JOHANNESBURG: South Africa's rand firmed late on Tuesday as investors continued to push back bets of an interest rate hike in the United States, although gains were restrained ahead of local growth data and a ratings decision by Fitch. Stocks closed higher as the firmer currency boosted companies with predominantly local operations.
By 1540 GMT the rand had gained 0.1 percent to 14.8850 per dollar, stretching a rally that placed the unit on track for its sixth successive sessions of gains versus the greenback on its way to one-month highs.
The rand reached a session high of 14.7995 before retreating in relatively low volume trade, but remains below the 20-day moving average of 15.00, triggering technical strength for the currency towards the next resistance level around 14.7500.
Government bonds retreated, with the benchmark paper due in 2026 adding 4.5 basis points to 9.1 percent.
"Yesterday and today has basically been a continuation of flows of dollars into riskier assets," said chief currency trader at Capilis Asset Managers Giacomo Bonavera.
Analysts said a reassessment of the timing of a rate hike by the US Federal Reserve, now seen by investors coming later in the year rather than next week, was aiding the rand.
Ratings agency Fitch is due to announce its decision on South Africa's credit rating on Wednesday after S&P Global Ratings kept the country's debt at investment grade on Friday.
Growth figures are also due on Wednesday, with economists polled by Reuters predicting South Africa's GDP shrunk 0.1 percent in the first quarter following a 0.4 percent expansion in the previous quarter.
On the bourse the benchmark Top-40 index was 0.48 percent firmer at 48,053 points while the All-Share index was up 0.58 percent to 54,305 points.
Telkom extended gains into a fourth straight session, rallying 7.69 percent to a 7-month high of 70 rand, a day after reporting an annual profit.
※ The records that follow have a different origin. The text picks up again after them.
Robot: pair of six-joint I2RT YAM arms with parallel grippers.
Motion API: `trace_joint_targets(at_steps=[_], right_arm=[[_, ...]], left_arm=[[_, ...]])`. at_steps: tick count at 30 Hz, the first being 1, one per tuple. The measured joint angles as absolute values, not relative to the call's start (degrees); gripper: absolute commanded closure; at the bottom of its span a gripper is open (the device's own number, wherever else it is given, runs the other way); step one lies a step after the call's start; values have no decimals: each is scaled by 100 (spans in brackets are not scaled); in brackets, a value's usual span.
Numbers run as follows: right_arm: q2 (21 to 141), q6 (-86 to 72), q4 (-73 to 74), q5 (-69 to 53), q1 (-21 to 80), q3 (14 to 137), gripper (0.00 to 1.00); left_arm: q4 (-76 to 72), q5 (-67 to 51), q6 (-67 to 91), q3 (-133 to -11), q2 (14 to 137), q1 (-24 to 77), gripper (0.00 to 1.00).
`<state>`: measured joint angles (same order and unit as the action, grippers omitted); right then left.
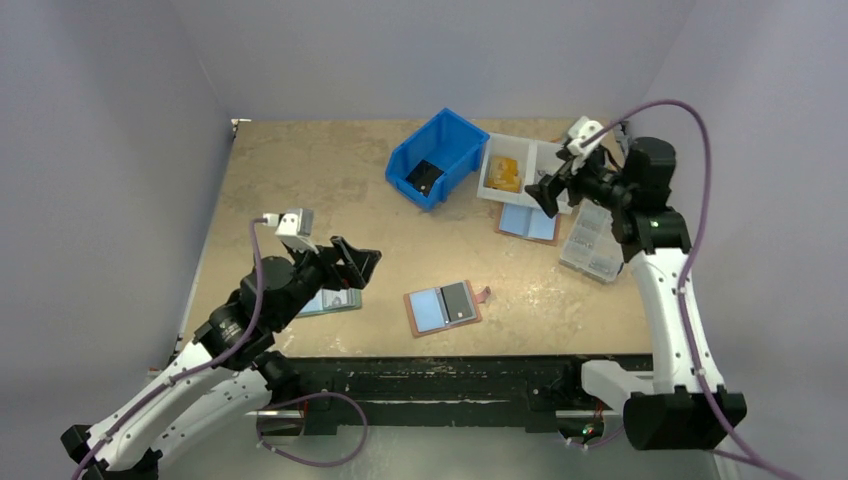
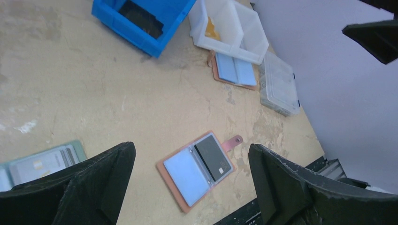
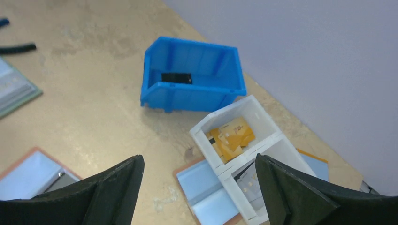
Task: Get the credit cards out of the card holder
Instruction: Place the credit card in the card holder, then reset both arms
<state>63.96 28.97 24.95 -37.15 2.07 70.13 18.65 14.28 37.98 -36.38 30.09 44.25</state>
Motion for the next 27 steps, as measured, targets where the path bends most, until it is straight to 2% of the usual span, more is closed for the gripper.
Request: trace_joint_targets(at_steps=[6, 11, 15, 27], right_arm=[[5653, 1420, 2447, -3800, -631, 7022, 1], [5146, 244, 2427, -3175, -692, 7039, 1], [4807, -16, 2561, -2945, -694, 7288, 1], [4069, -600, 2711, -2300, -694, 7664, 1]], left_arm=[[2204, 1968, 3146, -4722, 3769, 4425, 1], [2410, 2279, 2665, -5531, 4482, 4407, 1], [2576, 2261, 2449, -6219, 4982, 4388, 1], [2906, 1970, 2493, -6587, 4499, 4388, 1]])
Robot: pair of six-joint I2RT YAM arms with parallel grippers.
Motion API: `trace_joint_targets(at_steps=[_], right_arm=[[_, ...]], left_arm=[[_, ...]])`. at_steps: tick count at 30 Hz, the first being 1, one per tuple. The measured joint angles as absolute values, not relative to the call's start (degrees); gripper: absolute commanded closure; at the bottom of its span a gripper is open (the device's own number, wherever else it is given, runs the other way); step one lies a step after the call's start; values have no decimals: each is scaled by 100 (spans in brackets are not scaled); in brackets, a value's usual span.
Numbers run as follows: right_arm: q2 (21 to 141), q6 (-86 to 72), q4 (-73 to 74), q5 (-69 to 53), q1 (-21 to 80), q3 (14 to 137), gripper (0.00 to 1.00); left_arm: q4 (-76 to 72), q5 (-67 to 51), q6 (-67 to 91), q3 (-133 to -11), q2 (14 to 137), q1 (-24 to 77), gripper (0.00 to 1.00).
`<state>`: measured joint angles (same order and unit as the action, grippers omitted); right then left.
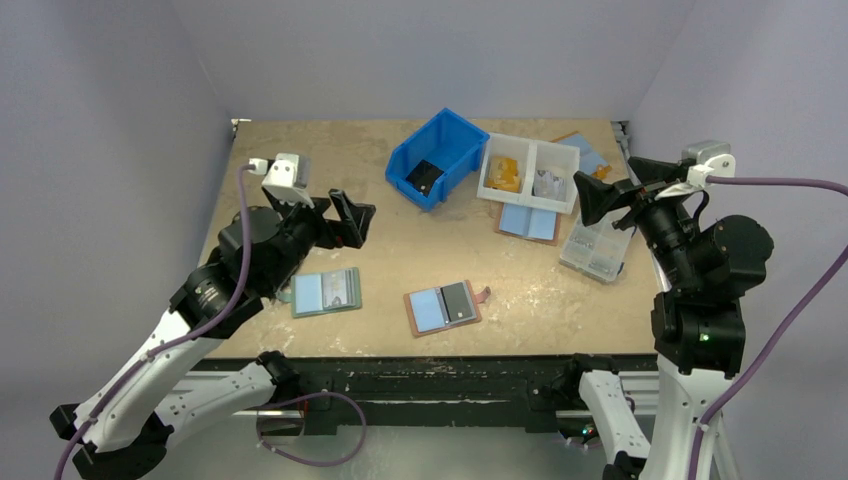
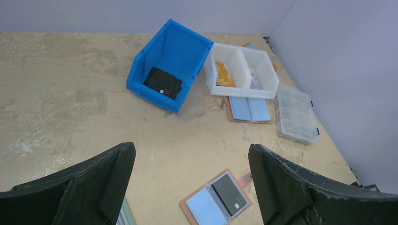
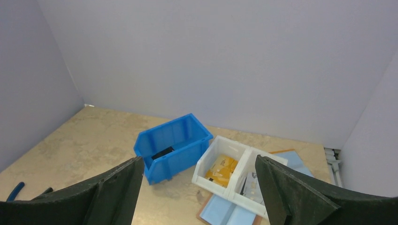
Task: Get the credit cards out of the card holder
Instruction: Reset both arms
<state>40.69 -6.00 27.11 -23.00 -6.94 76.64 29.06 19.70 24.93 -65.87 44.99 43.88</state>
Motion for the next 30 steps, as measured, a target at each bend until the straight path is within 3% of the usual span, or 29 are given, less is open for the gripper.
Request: trace_joint_targets(at_steps=[30], right_arm=[[3704, -703, 3000, -2204, -770, 7522, 1]], left_arm=[[3238, 1686, 2746, -6383, 3750, 4388, 1]])
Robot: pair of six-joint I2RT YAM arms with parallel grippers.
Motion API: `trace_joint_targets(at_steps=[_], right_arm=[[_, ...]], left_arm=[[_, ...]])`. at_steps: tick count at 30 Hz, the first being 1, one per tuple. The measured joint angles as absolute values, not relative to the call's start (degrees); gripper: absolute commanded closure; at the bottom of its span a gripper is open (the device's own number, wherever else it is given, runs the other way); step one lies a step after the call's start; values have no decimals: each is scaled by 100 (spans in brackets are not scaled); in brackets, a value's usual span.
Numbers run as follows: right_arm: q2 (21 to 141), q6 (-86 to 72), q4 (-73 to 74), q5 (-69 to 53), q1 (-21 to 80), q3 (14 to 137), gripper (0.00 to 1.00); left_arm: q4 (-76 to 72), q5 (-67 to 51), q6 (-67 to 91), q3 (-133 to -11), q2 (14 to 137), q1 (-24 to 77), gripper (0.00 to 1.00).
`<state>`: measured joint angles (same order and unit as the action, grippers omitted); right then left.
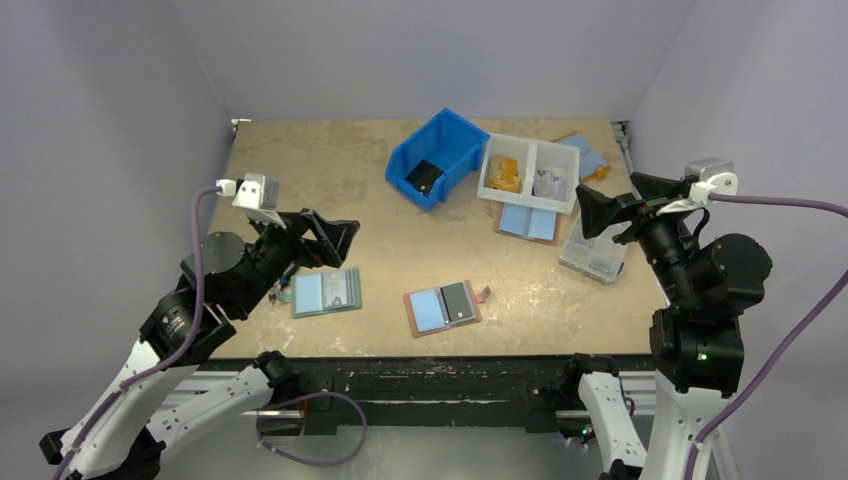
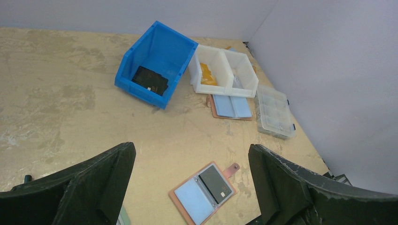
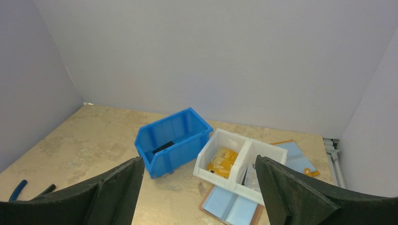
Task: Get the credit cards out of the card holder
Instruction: Reset both arms
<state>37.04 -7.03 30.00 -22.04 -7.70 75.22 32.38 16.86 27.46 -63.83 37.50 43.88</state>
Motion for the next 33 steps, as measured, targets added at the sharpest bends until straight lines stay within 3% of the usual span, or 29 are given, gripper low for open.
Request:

Traders said the firmer currency lifted the share prices of companies that earned the lion's share of their revenues in South Africa. Retailer Mr Price, which sells its no-frills clothing overwhelmingly in South Africa, was the best performing blue chip stock, rising 4 percent to 212 rand.
Trade was below par with around 232 million shares changing hands, compared with last year's daily average of 296 million, according to preliminary bourse data.